Effects of bisphenol A on apoptosis and insulin secretion of insulinoma cells in rats

Objective This experiment investigates the effects of BPA on apoptosis and insulin secretion of insulinoma cells (INS-1 cells) in rats.

Methods INS-1 cells were routinely cultured and exposed in RPMI 1640 medium containing different concentrations of BPA (6, 30, and 150 μmol·L^-1, respectively), with DMSO as solvent (final concentration ≤ 0.1%). Methyl thiazolyl tetrazolium assay was used to detect survival rate of INS-1 cells; flow cytometry was used to detect apoptosis rate of INS-1 cells; reactive oxygen species (ROS) kit was used to detect ROS level of INS-1 cells; glucose-stimulated insulin secretion assay was used to detect insulin secretion of INS-1 cells; reverse transcription polymerase chain reaction and Western blotting were used to detect expressions of Bcl-2, Bax, caspase3 genes and their proteins in INS-1 cells, respectively.

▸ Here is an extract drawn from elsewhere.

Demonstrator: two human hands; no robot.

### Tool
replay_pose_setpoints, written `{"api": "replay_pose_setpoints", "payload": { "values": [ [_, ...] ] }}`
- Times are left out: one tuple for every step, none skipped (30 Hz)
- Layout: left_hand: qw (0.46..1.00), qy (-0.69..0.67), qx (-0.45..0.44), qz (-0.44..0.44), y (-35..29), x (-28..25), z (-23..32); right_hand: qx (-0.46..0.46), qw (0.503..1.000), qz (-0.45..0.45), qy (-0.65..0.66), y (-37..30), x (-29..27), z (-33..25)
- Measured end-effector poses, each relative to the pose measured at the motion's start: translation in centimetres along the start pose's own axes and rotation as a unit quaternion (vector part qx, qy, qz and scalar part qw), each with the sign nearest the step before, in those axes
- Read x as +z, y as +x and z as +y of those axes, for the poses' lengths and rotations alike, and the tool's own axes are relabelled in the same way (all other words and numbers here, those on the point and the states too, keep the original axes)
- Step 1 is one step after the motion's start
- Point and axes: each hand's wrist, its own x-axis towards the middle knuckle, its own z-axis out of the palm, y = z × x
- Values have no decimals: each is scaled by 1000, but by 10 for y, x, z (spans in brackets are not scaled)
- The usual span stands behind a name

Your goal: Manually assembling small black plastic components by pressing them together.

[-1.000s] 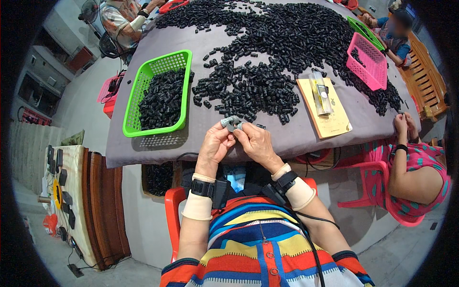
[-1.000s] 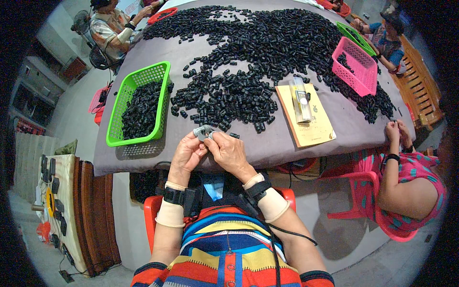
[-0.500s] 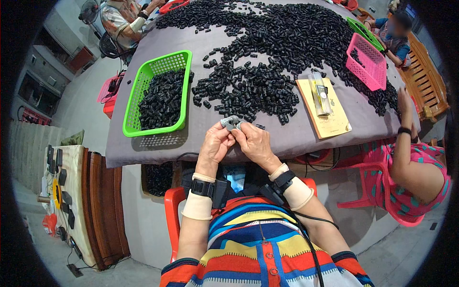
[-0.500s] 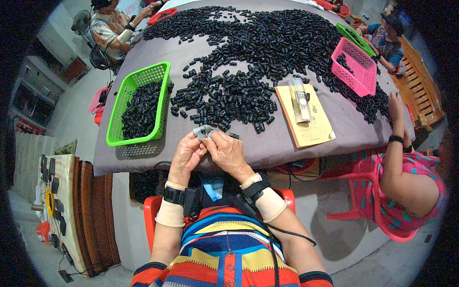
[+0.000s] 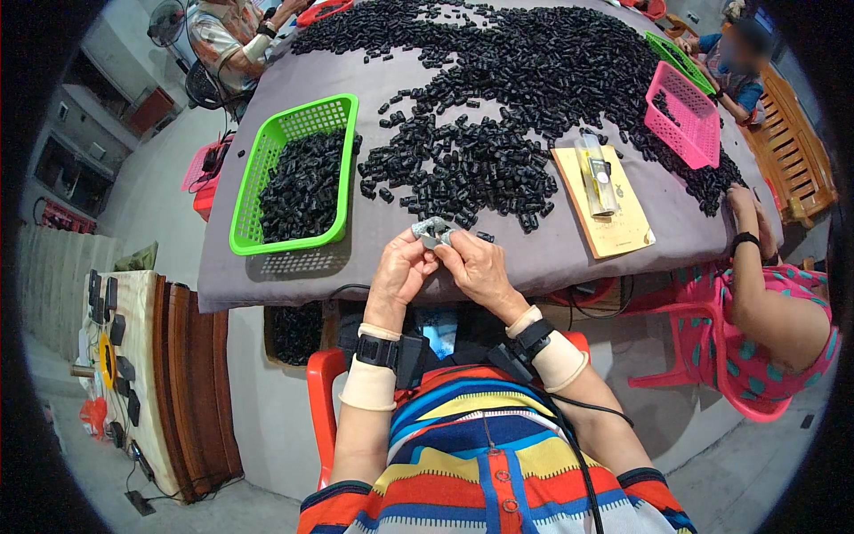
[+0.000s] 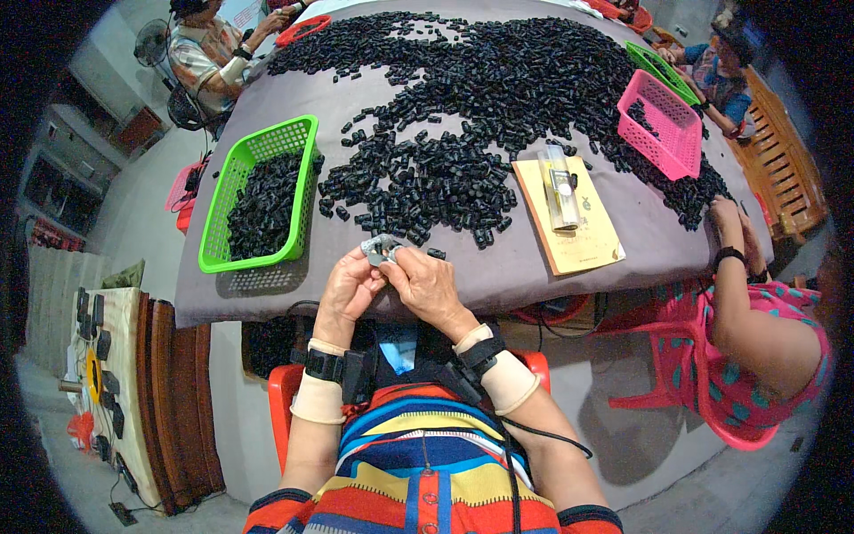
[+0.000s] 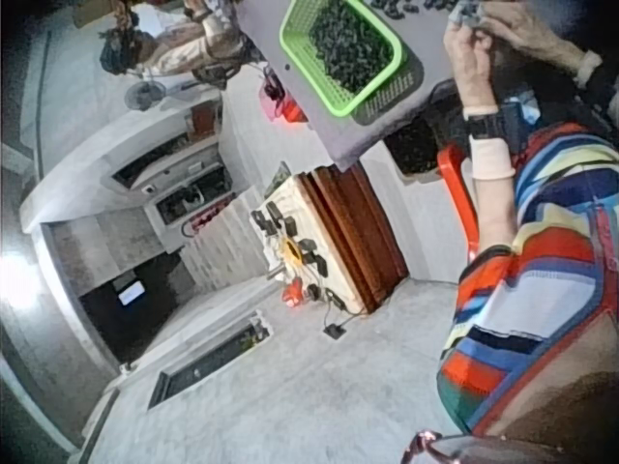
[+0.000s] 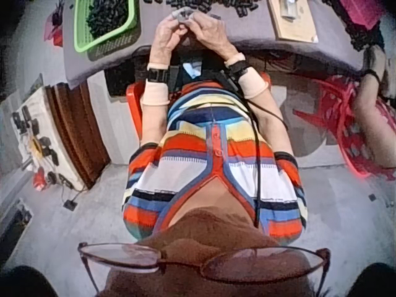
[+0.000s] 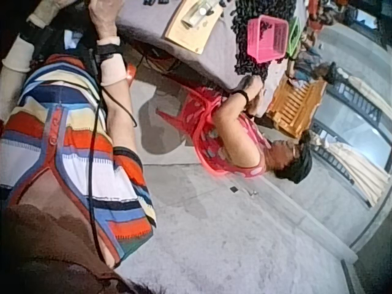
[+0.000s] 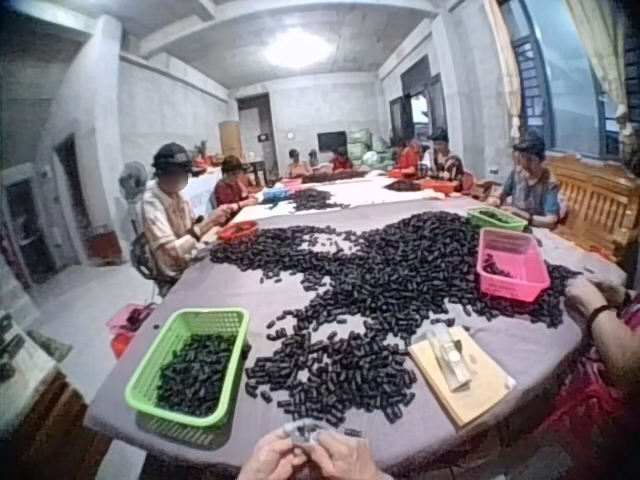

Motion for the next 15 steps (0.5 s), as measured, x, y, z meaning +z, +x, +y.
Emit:
{"api": "replay_pose_setpoints", "payload": {
  "values": [
    [1000,0,0,0,0,0,0,1,1000,1,2,0,0,-1],
    [1000,-1,0,0,0,0,0,1,1000,1,2,0,-1,-1],
    [1000,-2,-1,0,0,0,0,4,1000,1,4,1,-1,-1],
    [1000,-2,0,0,-1,0,1,7,1000,0,5,1,-1,-2],
    [1000,-5,-2,-3,-1,0,1,6,1000,0,5,1,-1,-2],
    [1000,-9,-4,-5,-1,0,1,6,1000,2,8,1,0,-2],
    [1000,-9,-4,-5,0,0,1,5,1000,4,10,1,0,-1],
    [1000,-9,-2,-7,0,0,0,5,1000,4,10,1,0,-1],
    [1000,-9,-1,-9,0,0,1,7,1000,3,9,1,0,0],
    [1000,-9,-1,-9,0,0,1,8,1000,1,8,1,0,0],
    [1000,-9,-4,-5,0,1,1,8,1000,1,8,1,-1,-1],
    [1000,-8,-6,-1,0,1,1,10,1000,1,9,1,-1,-1],
    [1000,-8,-6,0,0,0,2,12,1000,2,10,1,-1,-2],
    [1000,-8,-8,-2,0,-1,2,12,1000,1,11,1,-1,-3],
    [1000,-8,-12,-5,0,-1,2,11,1000,2,8,1,-2,-3]
  ]
}}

Results Compared with the DMSO solvent control group, the survival rate of INS-1 cells was increased in the 30 μmol·L^-1 BPA group and decreased in the 150 μmol·L^-1 BPA group (P < 0.01). The results of flow cytometry showed that the total apoptosis rate of INS-1 cells was increased in the 6 and 150 μmol·L^-1 BPA groups (P < 0.05). The content of ROS in INS-1 cells was increased in the 6, 30, and 150 μmol·L^-1 BPA groups (P < 0.05). The results of glucose-stimulated insulin secretion assay showed that under the stimulation of basic concentration of glucose (5.6 mmol·L^-1), the level of insulin secretion of INS-1 cells was increased in the 6 and 30 μmol·L^-1 BPA groups, and decreased in the 150 μmol·L^-1 BPA group (P < 0.05); under the stimulation of high concentration of glucose (16.7 mmol·L^-1), the level of insulin secretion was increased in the 30 μmol·L^-1 BPA group (P < 0.05), and decreased in the 6 and 150 μmol·L^-1 BPA groups (P < 0.05). The mRNA and protein relative expression levels of anti-apoptotic gene Bcl-2 were decreased in the 6 and 150 μmol·L^-1 BPA groups and increased in the 30 μmol·L^-1 BPA group (P < 0.05); the mRNA and protein relative expression levels of pro-apoptotic gene Bax were increased in the 150 μmol·L^-1 BPA group (P < 0.05); the mRNA and protein relative expression levels of caspase3 were increased in the 150 μmol·L^-1 BPA group and decreased in the 30 μmol·L^-1 BPA group (P < 0.05), the ratios of mRNA and protein relative expression levels of Bcl-2 to Bax were decreased in the 6 and 150 μmol·L^-1 BPA groups; the ratio of protein relative expression level of cleaved-caspase3 to caspase3 was increased in the 6 and 150 μmol·L^-1 BPA groups (P < 0.05).

Conclusion BPA administration at 30μmol·L^-1 could promote proliferation and insulin secretion of INS-1 cells, while that at 6 and 150 μmol·L^-1 could reduce the viability of INS-1 cells, induce apoptosis, and decrease the level of insulin secretion, which may be related to oxidative damage.